What’s more, we have given substance to the concept of the Internet of Things for Siemens. In our electrification and automation domains – the real world – we have invaluable expertise that we link to the virtual world of digitalization. In our approach, we use web technologies to turn devices and machines into the starting point for digitally-networked industries. Specifically, this means that such technologies do not send unfiltered data to cloud applications, but that they interact with each other and understand each other because the transmitted data includes its meaning. We connect our knowledge from the devices and link it to our expertise from all other sectors. Whether it’s energy suppliers, traffic control centers, buildings, manufacturing or process industries, we can generate added value for our customers. We want to build on advanced technologies like these. We recently polled hundreds of our customers about this. Many said that Siemens is a thought leader when it comes to digitalization. It is, of course, even better to realize the future than just think about it. We are already working on this together with our customers – in the digital and real worlds.

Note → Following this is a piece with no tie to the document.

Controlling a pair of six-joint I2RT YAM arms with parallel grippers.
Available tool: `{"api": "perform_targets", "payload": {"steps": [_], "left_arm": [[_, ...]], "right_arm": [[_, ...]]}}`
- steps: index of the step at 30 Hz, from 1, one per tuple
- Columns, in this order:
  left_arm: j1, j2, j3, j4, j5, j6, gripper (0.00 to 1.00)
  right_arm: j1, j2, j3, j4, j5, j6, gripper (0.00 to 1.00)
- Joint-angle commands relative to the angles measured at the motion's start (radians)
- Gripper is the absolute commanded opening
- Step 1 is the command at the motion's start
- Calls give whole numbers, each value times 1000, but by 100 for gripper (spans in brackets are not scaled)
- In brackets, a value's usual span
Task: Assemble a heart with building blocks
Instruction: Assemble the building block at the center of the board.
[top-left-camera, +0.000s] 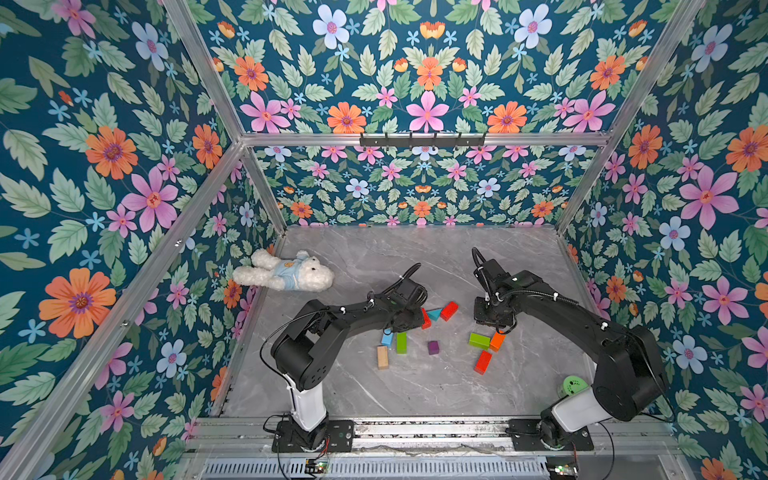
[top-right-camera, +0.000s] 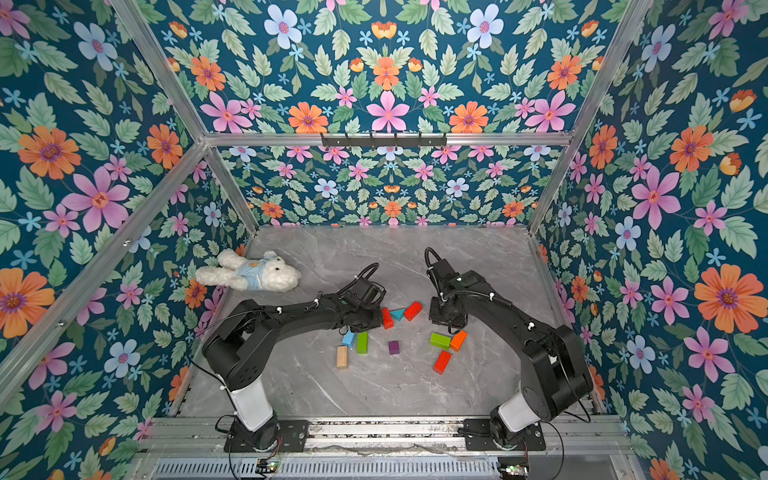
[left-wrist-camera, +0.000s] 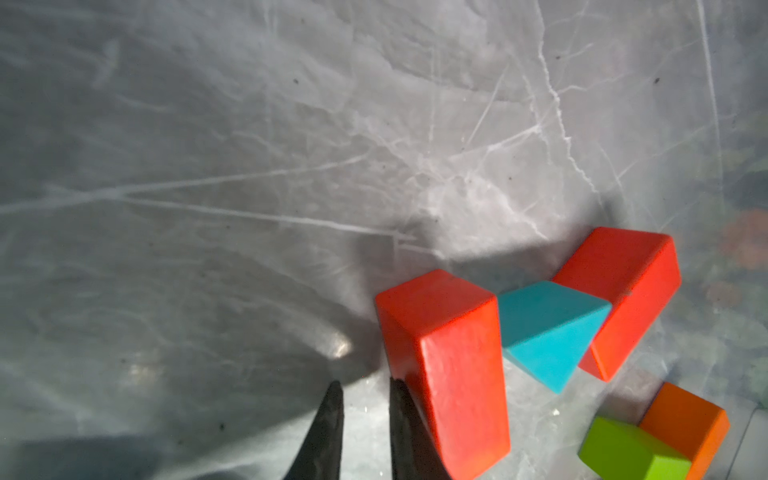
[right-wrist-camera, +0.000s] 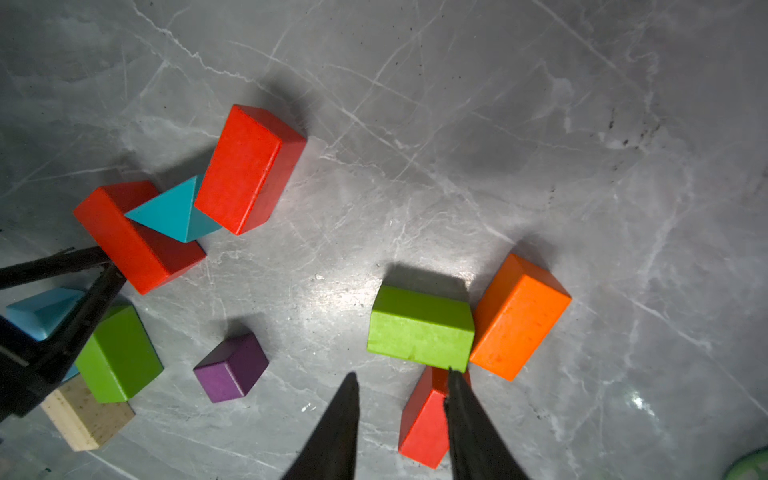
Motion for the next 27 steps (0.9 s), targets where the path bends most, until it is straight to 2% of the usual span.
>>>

With MindSphere, Siemens links physical products and production facilities with digital data. This allows for innovative solutions, making it possible to bring prod-ucts to market more quickly and more efficiently, with better quality. Designed as a cloud-based, open operating system for the Internet of Things, MindSphere combines device management, simple connectivity, the necessary data storage, and the corresponding infrastructure to perform virtualized data management that can be deployed in the shortest time. Companies can use it as the basis for their own digital services, whether in the areas of predictive maintenance, energy data management, or resource optimization. Mechanical engineers and plant engineers can use the platform to monitor machine fleets spread across the world for service purposes, reduce their downtimes, and offer new business models. MindSphere also forms the basis for data-based services from Siemens, including the predictive maintenance of machine tools and integrated drive systems. MindSphere is yet another important building block in the company’s digitalization strategy, which will make Siemens the leading company for digitalization.